Re: [PATCH 19/26] Btrfs: add code to scrub to copy read data to another disk

From: Tsutomu Itoh <hidden>
Date: 2012-11-07 00:31:22

(2012/11/07 1:38), Stefan Behrens wrote:

quoted hunk ↗ jump to hunk

The device replace procedure makes use of the scrub code. The scrub
code is the most efficient code to read the allocated data of a disk,
i.e. it reads sequentially in order to avoid disk head movements, it
skips unallocated blocks, it uses read ahead mechanisms, and it
contains all the code to detect and repair defects.
This commit adds code to scrub to allow the scrub code to copy read
data to another disk.
One goal is to be able to perform as fast as possible. Therefore the
write requests are collected until huge bios are build, and the
write process is decoupled from the read process with some kind of
flow control, of course, in order to limit the allocated memory.
The best performance on spinning disks could by reached when the
head movements are avoided as much as possible. Therefore a single
worker is used to interface the read process with the write process.
The regular scrub operation works as fast as before, it is not
negatively influenced and actually it is more or less unchanged.

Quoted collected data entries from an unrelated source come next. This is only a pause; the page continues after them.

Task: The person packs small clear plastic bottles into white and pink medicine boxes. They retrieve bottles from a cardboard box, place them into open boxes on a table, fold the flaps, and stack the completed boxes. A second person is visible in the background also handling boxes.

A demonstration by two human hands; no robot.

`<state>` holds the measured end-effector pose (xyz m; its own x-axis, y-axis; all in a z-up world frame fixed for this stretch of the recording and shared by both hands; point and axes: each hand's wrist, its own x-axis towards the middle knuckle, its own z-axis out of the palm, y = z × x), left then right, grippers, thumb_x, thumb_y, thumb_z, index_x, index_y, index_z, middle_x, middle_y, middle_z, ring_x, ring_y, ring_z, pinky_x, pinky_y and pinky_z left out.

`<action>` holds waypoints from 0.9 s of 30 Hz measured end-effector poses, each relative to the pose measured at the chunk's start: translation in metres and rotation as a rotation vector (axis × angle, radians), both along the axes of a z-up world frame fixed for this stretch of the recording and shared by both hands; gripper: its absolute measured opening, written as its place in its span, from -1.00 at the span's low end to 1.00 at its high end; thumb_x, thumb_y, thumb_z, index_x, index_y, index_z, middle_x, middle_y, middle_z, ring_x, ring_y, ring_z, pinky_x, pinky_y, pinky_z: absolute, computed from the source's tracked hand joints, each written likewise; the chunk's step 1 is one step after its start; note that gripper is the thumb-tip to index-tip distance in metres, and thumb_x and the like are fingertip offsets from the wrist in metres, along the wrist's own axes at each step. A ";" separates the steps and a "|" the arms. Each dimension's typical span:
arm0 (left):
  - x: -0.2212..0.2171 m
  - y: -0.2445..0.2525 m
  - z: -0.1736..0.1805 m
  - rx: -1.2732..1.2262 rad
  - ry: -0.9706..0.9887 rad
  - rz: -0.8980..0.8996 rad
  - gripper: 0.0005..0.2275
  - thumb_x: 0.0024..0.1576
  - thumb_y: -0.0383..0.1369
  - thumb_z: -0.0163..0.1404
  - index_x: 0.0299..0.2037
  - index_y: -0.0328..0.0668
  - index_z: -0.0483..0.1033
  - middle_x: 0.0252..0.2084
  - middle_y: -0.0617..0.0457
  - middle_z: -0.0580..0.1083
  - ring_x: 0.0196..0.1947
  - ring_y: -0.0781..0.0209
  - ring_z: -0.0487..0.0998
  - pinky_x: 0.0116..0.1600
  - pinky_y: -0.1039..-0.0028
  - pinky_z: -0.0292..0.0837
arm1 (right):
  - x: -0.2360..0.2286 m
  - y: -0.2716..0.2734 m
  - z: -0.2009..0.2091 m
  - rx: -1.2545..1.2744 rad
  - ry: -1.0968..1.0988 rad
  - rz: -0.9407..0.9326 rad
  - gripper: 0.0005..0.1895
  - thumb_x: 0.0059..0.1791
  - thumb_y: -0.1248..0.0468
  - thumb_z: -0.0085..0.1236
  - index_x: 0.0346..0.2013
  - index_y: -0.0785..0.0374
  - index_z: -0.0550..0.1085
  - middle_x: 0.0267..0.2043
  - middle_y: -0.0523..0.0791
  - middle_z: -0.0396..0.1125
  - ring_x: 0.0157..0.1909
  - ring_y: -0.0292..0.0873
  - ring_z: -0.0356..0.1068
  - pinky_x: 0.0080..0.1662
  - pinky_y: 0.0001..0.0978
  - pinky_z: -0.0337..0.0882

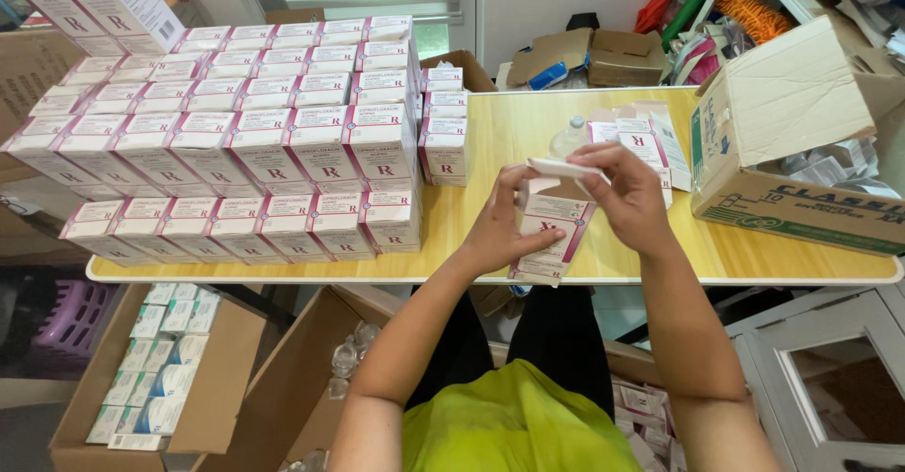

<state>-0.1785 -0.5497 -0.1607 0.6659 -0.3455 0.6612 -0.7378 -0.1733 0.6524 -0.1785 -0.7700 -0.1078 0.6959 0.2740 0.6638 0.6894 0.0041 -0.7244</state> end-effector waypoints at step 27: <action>-0.004 0.011 0.002 -0.088 0.117 -0.141 -0.18 0.06 -0.22 0.34 0.47 0.21 0.04 0.32 -0.07 0.30 0.17 0.04 0.49 0.12 0.21 0.58 | -0.018 -0.017 0.030 -0.357 -0.230 -0.043 -0.66 -0.12 0.30 0.33 -0.03 0.13 0.61 -0.04 -0.13 0.40 0.05 -0.14 0.43 0.09 -0.33 0.44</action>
<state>-0.1830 -0.5386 -0.1590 0.6891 -0.3851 0.6139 -0.6688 -0.0116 0.7434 -0.1961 -0.7873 -0.0775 0.5564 0.4887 0.6720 0.8274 -0.2513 -0.5023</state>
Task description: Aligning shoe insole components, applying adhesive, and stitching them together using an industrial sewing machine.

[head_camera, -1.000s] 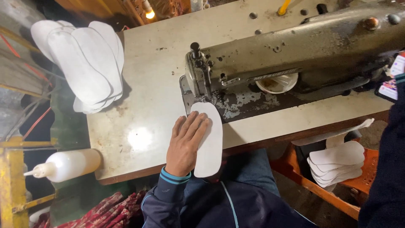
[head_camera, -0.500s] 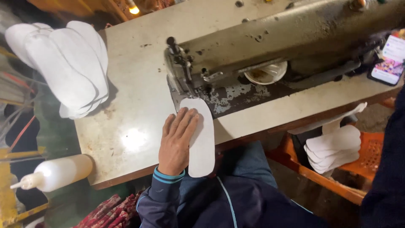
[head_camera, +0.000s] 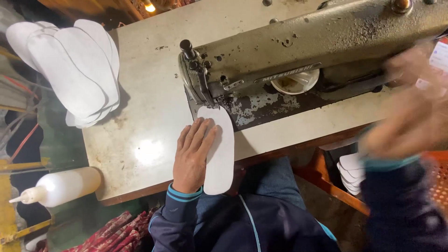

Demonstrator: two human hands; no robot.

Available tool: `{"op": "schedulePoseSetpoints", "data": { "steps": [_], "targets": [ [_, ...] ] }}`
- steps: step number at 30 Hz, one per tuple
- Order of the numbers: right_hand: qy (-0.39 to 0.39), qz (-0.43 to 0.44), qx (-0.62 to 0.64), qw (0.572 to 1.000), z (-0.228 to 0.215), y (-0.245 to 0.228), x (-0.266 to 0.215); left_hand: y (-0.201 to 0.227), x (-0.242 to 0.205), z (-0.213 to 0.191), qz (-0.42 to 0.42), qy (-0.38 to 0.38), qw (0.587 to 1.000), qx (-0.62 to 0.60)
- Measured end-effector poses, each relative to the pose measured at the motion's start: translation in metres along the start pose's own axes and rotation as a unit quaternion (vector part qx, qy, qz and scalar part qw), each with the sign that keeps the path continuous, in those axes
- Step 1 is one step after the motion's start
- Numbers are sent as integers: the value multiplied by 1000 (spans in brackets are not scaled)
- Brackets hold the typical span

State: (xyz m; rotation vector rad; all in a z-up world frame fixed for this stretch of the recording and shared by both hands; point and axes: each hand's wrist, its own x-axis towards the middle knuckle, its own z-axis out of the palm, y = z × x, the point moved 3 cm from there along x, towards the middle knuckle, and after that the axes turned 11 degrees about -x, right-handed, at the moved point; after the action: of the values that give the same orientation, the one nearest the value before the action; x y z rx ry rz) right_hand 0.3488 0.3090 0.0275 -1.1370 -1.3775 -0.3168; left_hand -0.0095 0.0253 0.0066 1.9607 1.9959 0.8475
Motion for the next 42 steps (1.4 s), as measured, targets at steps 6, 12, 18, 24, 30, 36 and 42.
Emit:
{"op": "schedulePoseSetpoints", "data": {
  "steps": [6, 12, 18, 24, 30, 36, 42],
  "targets": [
    [-376, -378, 217, 818, -29, -211, -103, 1, -2, -2, 11, 28, 999, -14],
    [-467, -337, 205, 791, -22, -231, -134, 10, -17, -12, 22, 59, 994, -86],
    [-460, -353, 159, 799, -17, -232, -137, 26, -40, -16, 31, 51, 989, -138],
    [-467, -343, 140, 803, -14, -238, -132, 33, -44, -22, 24, 48, 990, -130],
    [-475, -314, 129, 812, -15, -238, -134, 30, -45, -20, 19, 43, 993, -105],
    [-479, -320, 136, 806, -16, -235, -134, 29, -45, -19, 2, 28, 996, -85],
    [-471, -311, 149, 812, -17, -235, -131, 30, -42, -20, -5, 12, 998, -64]
  ]
}}
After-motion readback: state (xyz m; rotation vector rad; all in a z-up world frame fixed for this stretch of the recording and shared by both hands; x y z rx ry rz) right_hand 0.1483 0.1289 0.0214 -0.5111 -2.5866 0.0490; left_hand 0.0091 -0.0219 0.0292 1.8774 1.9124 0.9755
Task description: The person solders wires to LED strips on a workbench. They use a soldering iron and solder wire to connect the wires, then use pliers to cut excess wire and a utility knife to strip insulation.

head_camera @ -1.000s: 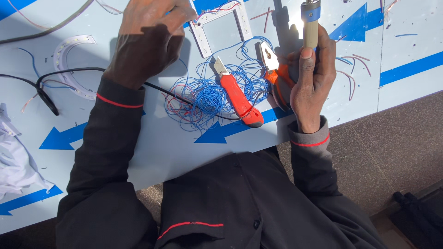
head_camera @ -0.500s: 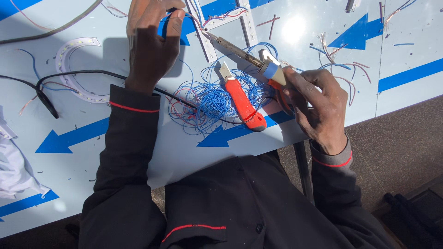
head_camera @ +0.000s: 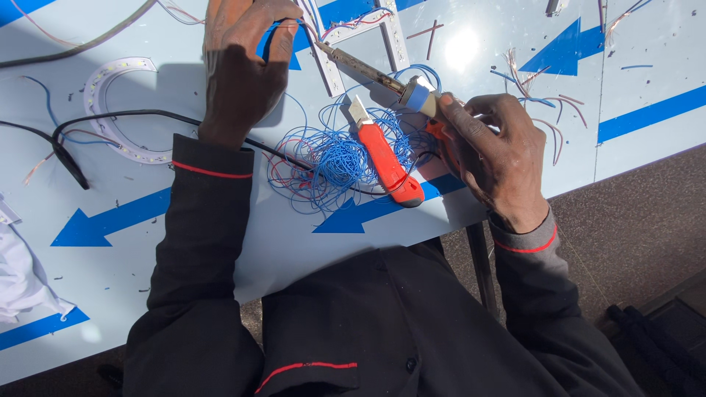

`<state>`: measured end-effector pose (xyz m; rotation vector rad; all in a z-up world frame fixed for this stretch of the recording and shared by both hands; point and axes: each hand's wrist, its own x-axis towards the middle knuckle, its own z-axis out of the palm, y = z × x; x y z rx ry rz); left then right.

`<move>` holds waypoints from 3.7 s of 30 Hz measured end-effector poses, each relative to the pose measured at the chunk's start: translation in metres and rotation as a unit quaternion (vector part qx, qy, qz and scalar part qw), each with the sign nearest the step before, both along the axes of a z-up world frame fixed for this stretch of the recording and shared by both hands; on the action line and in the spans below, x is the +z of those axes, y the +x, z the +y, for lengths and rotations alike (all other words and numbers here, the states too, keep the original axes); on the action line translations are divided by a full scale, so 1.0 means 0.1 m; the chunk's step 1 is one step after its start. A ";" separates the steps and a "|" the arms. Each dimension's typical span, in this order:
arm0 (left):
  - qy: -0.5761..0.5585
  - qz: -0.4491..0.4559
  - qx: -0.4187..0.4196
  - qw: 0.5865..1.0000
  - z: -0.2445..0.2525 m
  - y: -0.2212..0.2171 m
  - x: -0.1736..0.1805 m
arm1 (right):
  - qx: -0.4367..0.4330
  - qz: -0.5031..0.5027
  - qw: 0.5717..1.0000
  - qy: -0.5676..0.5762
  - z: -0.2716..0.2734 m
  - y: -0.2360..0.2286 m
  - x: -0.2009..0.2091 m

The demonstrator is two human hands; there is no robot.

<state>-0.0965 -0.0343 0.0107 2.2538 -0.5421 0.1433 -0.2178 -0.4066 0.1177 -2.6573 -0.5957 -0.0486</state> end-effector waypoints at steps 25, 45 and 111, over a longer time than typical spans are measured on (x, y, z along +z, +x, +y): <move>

Signed-off-by: Stefan Behrens <redacted>
---
  fs/btrfs/ctree.h |   2 +
  fs/btrfs/reada.c |  10 +-
  fs/btrfs/scrub.c | 881 ++++++++++++++++++++++++++++++++++++++++++++++++++-----
  fs/btrfs/super.c |   3 +-
  4 files changed, 823 insertions(+), 73 deletions(-)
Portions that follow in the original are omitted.